Well, you did this more elegant in your example.
My script stucks.. So what should I insert where is '[...]' in your code? This doesn't work: for line in open('text.txt').read().splitlines(): print p.map(f, line)
@BogdanBratkiv I've updated the anwser: urls = open('text.txt').read().splitlines(), then use p.map(f, urls)
@BogdanBratkiv: you could use multiprocessing.dummy, to use threads instead of processes and/or gevent if you want green "threads" with the same code (ignore text, just look at the code) -- note: it is trivial to switch between processes (if you have CPU-intensive tasks), threads (I/O based tasks), greenlets (single OS thread, async. I/O) in this case.
1

There are many ways to accomplish your task, but multiprocessing is not needed at that level, it will just add complexity, imho.

Take a look at gevent, greenlets and monkey patching, instead!

Once your code is ready, you can wrap a main function into a gevent loop, and if you applied the monkey patches, the gevent framework will run N jobs concurrently (you can create a jobs pool, set the limits of concurrency, etc.)

This example should help:

#!/usr/bin/python
# Copyright (c) 2009 Denis Bilenko. See LICENSE for details.
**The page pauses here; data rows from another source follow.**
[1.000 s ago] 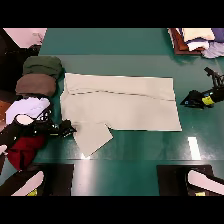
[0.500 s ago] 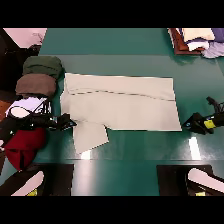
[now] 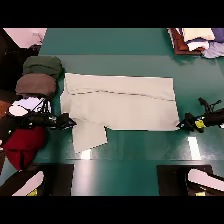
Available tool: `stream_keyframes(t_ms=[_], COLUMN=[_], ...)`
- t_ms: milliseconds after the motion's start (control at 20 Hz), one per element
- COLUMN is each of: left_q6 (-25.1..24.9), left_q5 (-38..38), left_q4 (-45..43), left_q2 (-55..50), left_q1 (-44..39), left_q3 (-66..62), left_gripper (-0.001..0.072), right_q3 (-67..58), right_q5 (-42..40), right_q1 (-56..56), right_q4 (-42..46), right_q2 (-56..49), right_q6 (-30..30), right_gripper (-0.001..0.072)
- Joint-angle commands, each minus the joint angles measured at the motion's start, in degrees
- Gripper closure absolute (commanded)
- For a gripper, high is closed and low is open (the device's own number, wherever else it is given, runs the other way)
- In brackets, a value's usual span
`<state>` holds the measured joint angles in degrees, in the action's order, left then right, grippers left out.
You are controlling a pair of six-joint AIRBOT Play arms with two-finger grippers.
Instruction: Fold the shirts.
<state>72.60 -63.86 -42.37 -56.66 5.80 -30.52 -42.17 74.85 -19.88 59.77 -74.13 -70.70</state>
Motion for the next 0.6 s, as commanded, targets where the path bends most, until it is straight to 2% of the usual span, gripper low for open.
stream_keyframes(t_ms=[0,150,350,450,550], left_q6=[2.51,8.02,14.21,14.47,13.84], left_q5=[-8.33,-16.17,-26.27,-23.96,-16.87], left_q4=[-5.99,-11.72,-9.33,-9.29,-9.31], left_q2=[5.51,16.7,26.32,26.08,23.43], left_q1=[0.0,0.0,0.0,0.0,0.0], left_q3=[0.0,0.9,1.92,-1.09,-5.27], left_gripper=[0.0689,0.0688,0.0687,0.0687,0.0687], right_q3=[-0.37,2.36,8.09,7.52,3.39], right_q5=[6.1,11.67,14.38,13.73,12.55], right_q1=[0.0,-2.23,-6.21,-6.19,-4.35], right_q4=[5.27,13.25,13.88,13.07,11.72], right_q2=[5.22,15.43,27.89,30.47,29.09], right_q6=[-0.98,-1.49,-2.03,-4.57,-5.29], right_gripper=[0.0696,0.0696,0.0696,0.0696,0.0696])
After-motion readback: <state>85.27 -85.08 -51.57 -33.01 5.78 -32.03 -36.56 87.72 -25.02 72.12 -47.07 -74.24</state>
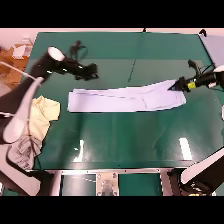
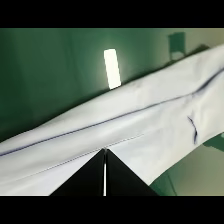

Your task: Fold the shirts.

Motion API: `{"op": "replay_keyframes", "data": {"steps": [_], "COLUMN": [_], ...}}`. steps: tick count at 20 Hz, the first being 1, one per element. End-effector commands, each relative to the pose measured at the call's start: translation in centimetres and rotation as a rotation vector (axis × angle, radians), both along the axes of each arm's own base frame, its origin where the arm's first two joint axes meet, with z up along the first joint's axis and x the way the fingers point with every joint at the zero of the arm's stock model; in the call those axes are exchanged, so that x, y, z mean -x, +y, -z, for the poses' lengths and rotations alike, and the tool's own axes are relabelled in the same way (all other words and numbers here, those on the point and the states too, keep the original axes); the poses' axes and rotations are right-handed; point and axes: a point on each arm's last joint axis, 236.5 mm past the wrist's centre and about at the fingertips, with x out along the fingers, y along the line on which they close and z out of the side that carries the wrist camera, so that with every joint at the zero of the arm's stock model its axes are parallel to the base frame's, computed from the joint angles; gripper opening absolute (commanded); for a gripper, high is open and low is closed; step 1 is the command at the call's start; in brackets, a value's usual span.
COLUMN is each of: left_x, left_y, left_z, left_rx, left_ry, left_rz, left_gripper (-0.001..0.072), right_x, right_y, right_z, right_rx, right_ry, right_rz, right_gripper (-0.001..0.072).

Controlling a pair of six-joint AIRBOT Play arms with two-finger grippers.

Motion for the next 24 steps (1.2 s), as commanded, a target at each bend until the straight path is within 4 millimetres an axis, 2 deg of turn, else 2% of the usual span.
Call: {"op": "replay_keyframes", "data": {"steps": [1,4,7,10,13,15,17,20,22,24], "left_x": [1.9,3.7,4.9,4.9,5.1,6.0,6.9,7.5,6.6,5.6], "left_y": [-8.1,-14.2,-17.2,-19.9,-22.3,-23.1,-23.0,-21.2,-17.8,-12.8], "left_z": [3.7,6.1,7.8,7.8,8.3,9.1,9.0,6.2,3.0,-0.7], "left_rx": [0.012,0.027,0.032,0.106,0.155,0.174,0.175,0.219,0.235,0.241], "left_ry": [-0.024,-0.025,-0.007,0.006,0.012,0.049,0.089,0.154,0.173,0.182], "left_rz": [0.116,0.215,0.256,0.235,0.23,0.235,0.258,0.308,0.331,0.347], "left_gripper": [0.0022,0.0021,0.0021,0.0022,0.0022,0.0022,0.0022,0.0022,0.0022,0.0022], "right_x": [0.5,2.0,2.8,3.8,4.5,4.7,4.8,4.6,4.2,3.7], "right_y": [2.5,5.3,7.3,9.3,11.5,12.7,13.3,14.2,15.2,17.0], "right_z": [-7.9,-14.3,-19.0,-21.0,-21.4,-21.4,-21.2,-20.7,-20.2,-19.2], "right_rx": [0.013,0.058,0.1,0.109,0.101,0.098,0.104,0.104,0.092,0.077], "right_ry": [-0.086,-0.183,-0.291,-0.327,-0.324,-0.32,-0.309,-0.306,-0.289,-0.28], "right_rz": [-0.085,-0.161,-0.187,-0.216,-0.257,-0.281,-0.287,-0.288,-0.269,-0.27], "right_gripper": [0.0018,0.0017,0.0017,0.0018,0.0018,0.0018,0.0018,0.0018,0.0019,0.0018]}}
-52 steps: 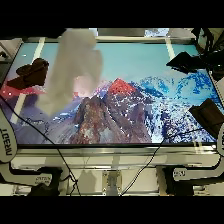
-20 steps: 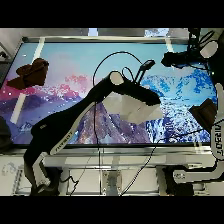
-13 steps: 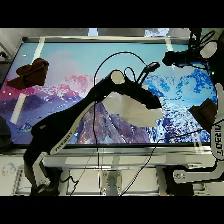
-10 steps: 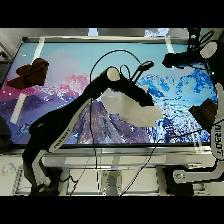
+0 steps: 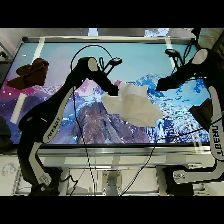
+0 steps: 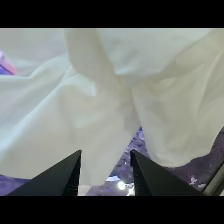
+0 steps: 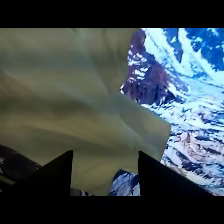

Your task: Fold the shirts.

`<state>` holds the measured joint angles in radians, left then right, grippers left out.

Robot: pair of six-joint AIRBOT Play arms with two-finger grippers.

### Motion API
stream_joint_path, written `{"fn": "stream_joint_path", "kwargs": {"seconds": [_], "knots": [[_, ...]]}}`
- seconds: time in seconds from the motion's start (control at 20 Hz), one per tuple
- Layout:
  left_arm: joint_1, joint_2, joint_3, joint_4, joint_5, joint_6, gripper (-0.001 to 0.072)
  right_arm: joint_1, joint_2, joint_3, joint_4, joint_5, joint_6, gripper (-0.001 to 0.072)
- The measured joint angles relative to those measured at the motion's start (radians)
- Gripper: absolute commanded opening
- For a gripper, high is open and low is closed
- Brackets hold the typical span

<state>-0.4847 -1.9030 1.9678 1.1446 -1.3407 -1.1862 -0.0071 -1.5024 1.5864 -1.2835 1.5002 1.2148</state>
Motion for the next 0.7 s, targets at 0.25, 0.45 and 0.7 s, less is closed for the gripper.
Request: {"fn": "stream_joint_path", "kwargs": {"seconds": [0.25,0.45,0.7], "knots": [[0.018,0.0,0.0,0.042,-0.023,-0.019,0.0369,0.069,0.0,-0.132,0.02,-0.063,-0.071,0.0478],[0.022,0.0,0.0,0.054,-0.027,-0.027,0.0369,0.113,0.0,-0.228,-0.003,-0.104,-0.089,0.0478],[0.023,0.0,0.0,0.058,-0.028,-0.03,0.0369,0.134,0.0,-0.343,-0.016,-0.086,-0.096,0.0477]]}}
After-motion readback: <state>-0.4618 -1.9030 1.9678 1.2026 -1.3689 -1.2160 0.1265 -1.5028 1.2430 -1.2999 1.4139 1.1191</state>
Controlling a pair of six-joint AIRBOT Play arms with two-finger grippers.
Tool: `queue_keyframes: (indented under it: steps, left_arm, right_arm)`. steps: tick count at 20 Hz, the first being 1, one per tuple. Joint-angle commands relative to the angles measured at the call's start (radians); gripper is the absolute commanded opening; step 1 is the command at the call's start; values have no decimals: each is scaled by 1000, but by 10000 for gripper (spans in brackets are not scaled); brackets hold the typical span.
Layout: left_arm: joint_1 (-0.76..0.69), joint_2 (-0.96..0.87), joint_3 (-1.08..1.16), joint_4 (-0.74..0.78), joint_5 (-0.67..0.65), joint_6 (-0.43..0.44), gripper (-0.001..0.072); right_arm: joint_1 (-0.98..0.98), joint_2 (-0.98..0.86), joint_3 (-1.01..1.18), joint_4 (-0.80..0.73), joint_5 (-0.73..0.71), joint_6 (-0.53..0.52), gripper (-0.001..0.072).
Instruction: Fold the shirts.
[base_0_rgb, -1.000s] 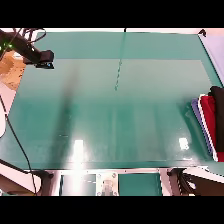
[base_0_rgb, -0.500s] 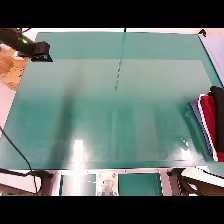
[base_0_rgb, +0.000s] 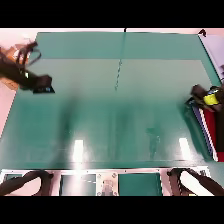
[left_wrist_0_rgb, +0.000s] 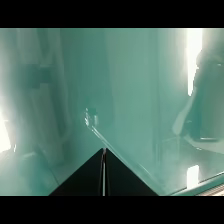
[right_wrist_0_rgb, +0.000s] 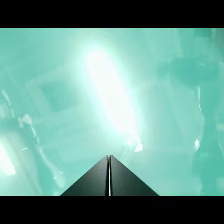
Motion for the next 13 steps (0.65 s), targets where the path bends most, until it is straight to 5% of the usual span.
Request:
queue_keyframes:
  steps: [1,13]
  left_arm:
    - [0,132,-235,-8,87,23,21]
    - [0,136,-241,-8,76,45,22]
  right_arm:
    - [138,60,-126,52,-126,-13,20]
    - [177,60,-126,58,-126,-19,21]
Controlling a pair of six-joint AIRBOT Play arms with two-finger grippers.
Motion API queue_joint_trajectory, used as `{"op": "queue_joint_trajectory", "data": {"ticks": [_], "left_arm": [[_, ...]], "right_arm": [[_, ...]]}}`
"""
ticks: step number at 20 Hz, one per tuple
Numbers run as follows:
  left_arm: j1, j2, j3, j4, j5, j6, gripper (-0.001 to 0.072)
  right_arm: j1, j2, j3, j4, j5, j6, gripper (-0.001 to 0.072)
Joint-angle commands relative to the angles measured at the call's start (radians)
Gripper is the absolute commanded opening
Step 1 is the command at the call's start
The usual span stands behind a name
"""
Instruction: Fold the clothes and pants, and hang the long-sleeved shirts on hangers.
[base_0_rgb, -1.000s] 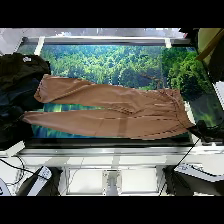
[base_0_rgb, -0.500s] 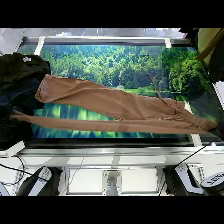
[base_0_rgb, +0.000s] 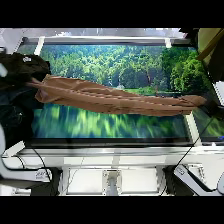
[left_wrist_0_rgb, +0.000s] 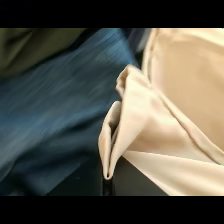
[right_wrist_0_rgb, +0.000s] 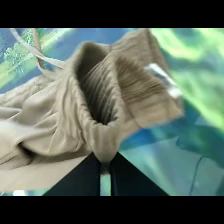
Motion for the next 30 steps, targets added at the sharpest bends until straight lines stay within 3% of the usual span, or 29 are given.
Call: {"op": "queue_joint_trajectory", "data": {"ticks": [1,6,12,15,20,21,22,23,24,30], "left_arm": [[-0.094,-0.247,0.239,0.165,-0.074,-0.1,0.0012],[-0.085,-0.333,0.358,0.18,-0.12,-0.108,0.0012],[-0.043,-0.333,0.423,0.213,-0.372,-0.013,0.0012],[-0.049,-0.343,0.423,0.212,-0.322,-0.016,0.0012],[-0.048,-0.395,0.424,0.208,-0.129,-0.21,0.0014],[-0.051,-0.404,0.425,0.2,-0.098,-0.243,0.0028],[-0.054,-0.409,0.425,0.19,-0.071,-0.265,0.0241],[-0.057,-0.409,0.427,0.188,-0.053,-0.265,0.0683],[-0.06,-0.406,0.436,0.19,-0.057,-0.264,0.0713],[-0.08,-0.211,0.454,0.155,-0.069,-0.264,0.0712]], "right_arm": [[0.128,-0.127,0.002,0.013,-0.148,0.068,0.0049],[0.135,-0.177,0.002,0.001,-0.243,0.09,0.0048],[0.135,-0.173,0.002,-0.045,-0.237,0.095,0.0048],[0.136,-0.174,0.002,-0.047,-0.249,0.109,0.0048],[0.136,-0.183,0.001,-0.051,-0.274,0.145,0.0052],[0.136,-0.183,0.002,-0.051,-0.268,0.142,0.0118],[0.136,-0.183,0.002,-0.051,-0.265,0.142,0.033],[0.136,-0.183,0.002,-0.051,-0.256,0.142,0.043],[0.135,-0.181,0.006,-0.053,-0.245,0.142,0.043],[0.135,-0.183,0.187,-0.197,-0.152,0.147,0.043]]}}
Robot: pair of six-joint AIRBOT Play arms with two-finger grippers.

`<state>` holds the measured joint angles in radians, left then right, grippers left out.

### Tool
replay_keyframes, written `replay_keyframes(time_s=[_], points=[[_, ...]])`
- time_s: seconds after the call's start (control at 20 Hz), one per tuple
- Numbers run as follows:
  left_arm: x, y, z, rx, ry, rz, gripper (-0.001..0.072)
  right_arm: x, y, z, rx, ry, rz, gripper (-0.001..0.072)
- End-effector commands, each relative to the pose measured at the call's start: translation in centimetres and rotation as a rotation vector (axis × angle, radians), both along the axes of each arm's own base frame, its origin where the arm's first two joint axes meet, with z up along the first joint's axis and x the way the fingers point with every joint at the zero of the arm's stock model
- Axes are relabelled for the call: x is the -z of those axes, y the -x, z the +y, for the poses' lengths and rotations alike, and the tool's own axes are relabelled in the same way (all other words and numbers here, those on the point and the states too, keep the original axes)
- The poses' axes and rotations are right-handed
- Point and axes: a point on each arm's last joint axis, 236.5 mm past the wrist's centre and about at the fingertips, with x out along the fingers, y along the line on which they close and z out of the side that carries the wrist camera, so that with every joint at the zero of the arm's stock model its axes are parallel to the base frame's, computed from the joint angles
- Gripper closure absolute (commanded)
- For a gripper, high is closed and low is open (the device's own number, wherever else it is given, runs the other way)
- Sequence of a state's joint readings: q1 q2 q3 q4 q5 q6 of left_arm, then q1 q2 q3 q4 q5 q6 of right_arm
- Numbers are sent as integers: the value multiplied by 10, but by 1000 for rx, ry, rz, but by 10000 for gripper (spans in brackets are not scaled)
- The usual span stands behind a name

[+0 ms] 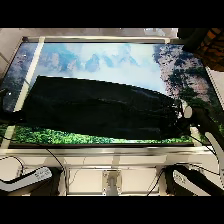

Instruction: Fold the clothes and pants, and hang the long-sleeved shirts on hangers.

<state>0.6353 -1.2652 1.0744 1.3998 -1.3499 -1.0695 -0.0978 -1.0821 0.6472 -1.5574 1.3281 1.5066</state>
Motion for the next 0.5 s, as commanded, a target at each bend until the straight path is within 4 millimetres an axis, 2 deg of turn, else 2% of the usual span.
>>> replay_keyframes(time_s=[0.0,0.25,0.4,0.45], points=[[0,0,0,0,-1,-1,598,-13,25,-16,39,37,20,698],[0,-1,1,0,-4,-4,598,-37,38,-37,78,100,-22,698],[0,-2,2,-1,-7,-8,598,-47,36,-43,74,111,-86,698],[0,-2,2,-1,-7,-8,598,-49,32,-43,49,111,-116,666]])
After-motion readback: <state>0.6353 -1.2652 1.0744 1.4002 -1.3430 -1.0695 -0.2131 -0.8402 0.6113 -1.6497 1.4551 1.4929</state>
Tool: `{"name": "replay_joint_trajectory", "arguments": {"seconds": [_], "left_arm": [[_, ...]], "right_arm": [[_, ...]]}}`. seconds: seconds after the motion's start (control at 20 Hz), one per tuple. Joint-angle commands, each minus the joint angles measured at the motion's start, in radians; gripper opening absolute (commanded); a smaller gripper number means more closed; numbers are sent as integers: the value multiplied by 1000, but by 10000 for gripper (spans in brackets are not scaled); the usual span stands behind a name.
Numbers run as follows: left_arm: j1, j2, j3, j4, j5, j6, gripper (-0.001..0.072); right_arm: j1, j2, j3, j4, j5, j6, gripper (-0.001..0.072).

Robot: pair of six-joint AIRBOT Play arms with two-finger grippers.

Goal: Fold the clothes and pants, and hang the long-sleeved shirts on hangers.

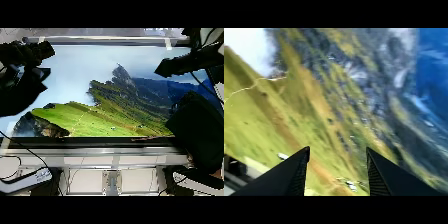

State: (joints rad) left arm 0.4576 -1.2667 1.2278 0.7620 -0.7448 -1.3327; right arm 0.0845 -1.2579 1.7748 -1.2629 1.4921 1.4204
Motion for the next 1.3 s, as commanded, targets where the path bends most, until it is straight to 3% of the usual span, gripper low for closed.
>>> {"name": "replay_joint_trajectory", "arguments": {"seconds": [0.0,0.2,0.35,0.55,0.6,0.7,0.75,0.85,0.9,1.05,1.25], "left_arm": [[-223,165,0,-34,-42,39,15],[-634,136,-1,-34,22,39,15],[-914,18,-1,-34,214,34,15],[-1102,-188,-1,-35,362,-48,16],[-1118,-224,-1,-35,366,-60,54],[-1108,-248,-1,-34,363,-59,593],[-1078,-232,-1,-31,354,-59,622],[-969,-171,-1,-30,256,-59,596],[-894,-135,-2,-29,165,-59,544],[-651,-7,-57,5,-105,-70,533],[-494,272,-443,30,-154,-110,532]], "right_arm": [[-69,26,97,-99,79,-53,404],[-196,73,101,-111,79,-108,404],[-285,71,99,-111,90,-108,404],[-330,71,98,-111,84,-109,404],[-330,71,98,-109,74,-116,404],[-330,69,95,-113,56,-142,405],[-330,69,83,-116,56,-153,405],[-330,69,18,-113,55,-154,405],[-330,70,-40,-112,51,-154,405],[-330,96,-308,-32,-35,-154,405],[-323,162,-745,249,-267,-191,406]]}}
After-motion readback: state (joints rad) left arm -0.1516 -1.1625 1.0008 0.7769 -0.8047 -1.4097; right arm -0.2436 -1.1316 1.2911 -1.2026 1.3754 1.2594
"""Spawn multiple workers and wait for them to complete"""
from __future__ import print_function
import sys

urls = ['http://www.google.com', 'http://www.yandex.ru', 'http://www.python.org']

import gevent
from gevent import monkey

# patches stdlib (including socket and ssl modules) to cooperate with other greenlets
monkey.patch_all()


if sys.version_info[0] == 3:
    from urllib.request import urlopen
else:
    from urllib2 import urlopen


def print_head(url):
    print('Starting %s' % url)
    data = urlopen(url).read()
    print('%s: %s bytes: %r' % (url, len(data), data[:50]))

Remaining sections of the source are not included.